1. Introduction
Spring Batch is a robust framework that makes processing large volumes of data a breeze by providing reusable components and reliable infrastructure. In real-world scenarios, applications often demand simultaneous execution of multiple jobs in a specific sequence of execution to optimize performance and manage dependencies effectively.
In this tutorial, we’ll explore various approaches to running multiple jobs in Spring Batch.
2. Understanding Spring Batch Jobs
In the context of Spring Batch, a job is a container for a sequence of steps, representing the entire process. Each job has a unique identifier and can consist of multiple steps executed in order or based on certain conditions. We can configure jobs using XML or Java and JobLauncher typically launches them.
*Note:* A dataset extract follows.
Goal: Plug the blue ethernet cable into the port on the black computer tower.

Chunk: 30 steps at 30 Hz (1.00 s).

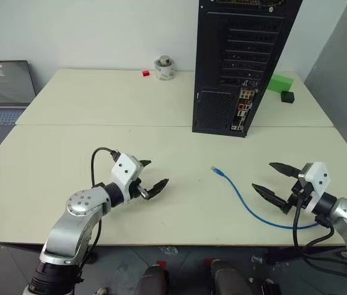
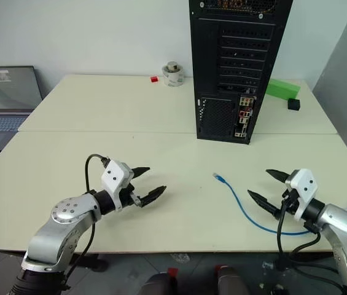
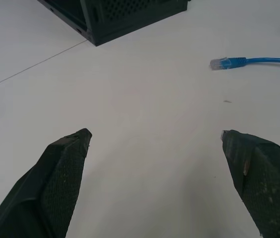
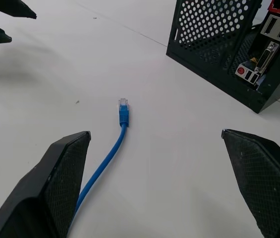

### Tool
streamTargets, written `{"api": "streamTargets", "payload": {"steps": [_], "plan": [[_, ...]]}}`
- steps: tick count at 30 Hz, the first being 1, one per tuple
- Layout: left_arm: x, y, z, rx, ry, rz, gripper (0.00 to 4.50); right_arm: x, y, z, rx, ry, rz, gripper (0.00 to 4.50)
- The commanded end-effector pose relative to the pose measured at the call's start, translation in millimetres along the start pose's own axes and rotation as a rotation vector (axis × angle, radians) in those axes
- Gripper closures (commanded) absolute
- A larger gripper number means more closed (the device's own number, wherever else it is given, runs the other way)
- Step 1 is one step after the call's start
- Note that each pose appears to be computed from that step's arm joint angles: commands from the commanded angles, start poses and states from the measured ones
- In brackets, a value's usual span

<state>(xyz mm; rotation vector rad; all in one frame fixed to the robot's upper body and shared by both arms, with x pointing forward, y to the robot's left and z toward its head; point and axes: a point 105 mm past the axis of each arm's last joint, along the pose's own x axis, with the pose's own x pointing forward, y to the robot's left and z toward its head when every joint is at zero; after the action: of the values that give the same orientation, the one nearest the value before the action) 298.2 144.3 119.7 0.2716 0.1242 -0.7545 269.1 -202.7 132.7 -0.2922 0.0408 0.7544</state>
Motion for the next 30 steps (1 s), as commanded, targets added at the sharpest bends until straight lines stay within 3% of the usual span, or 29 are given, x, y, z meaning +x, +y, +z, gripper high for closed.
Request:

Running multiple jobs is beneficial in scenarios such as:
- Parallel Processing
- Data Migration and ETL Processes
- Report Generation and more
Efficiently managing multiple jobs is essential for achieving optimal performance, maintainability, and scalability. Let’s explore the different approaches to achieve this in Spring Batch.
3. Configuration
First, let’s configure our dependencies:
<dependency>
<groupId>org.springframework.boot</groupId>
<artifactId>spring-boot-starter-batch</artifactId>
<version>3.3.2</version>
</dependency>
<dependency>
<groupId>org.springframework.boot</groupId>
<artifactId>spring-boot-starter-web</artifactId>
<version>3.3.2</version>
</dependency>
<dependency>
<groupId>com.h2database</groupId>
<artifactId>h2</artifactId>
<scope>runtime</scope>
<version>2.2.224</version>
</dependency>
We’ve added spring-boot-starter-web, basic Spring Boot dependency, spring-boot-starter-batch for Batch processing, and h2 for in-memory database.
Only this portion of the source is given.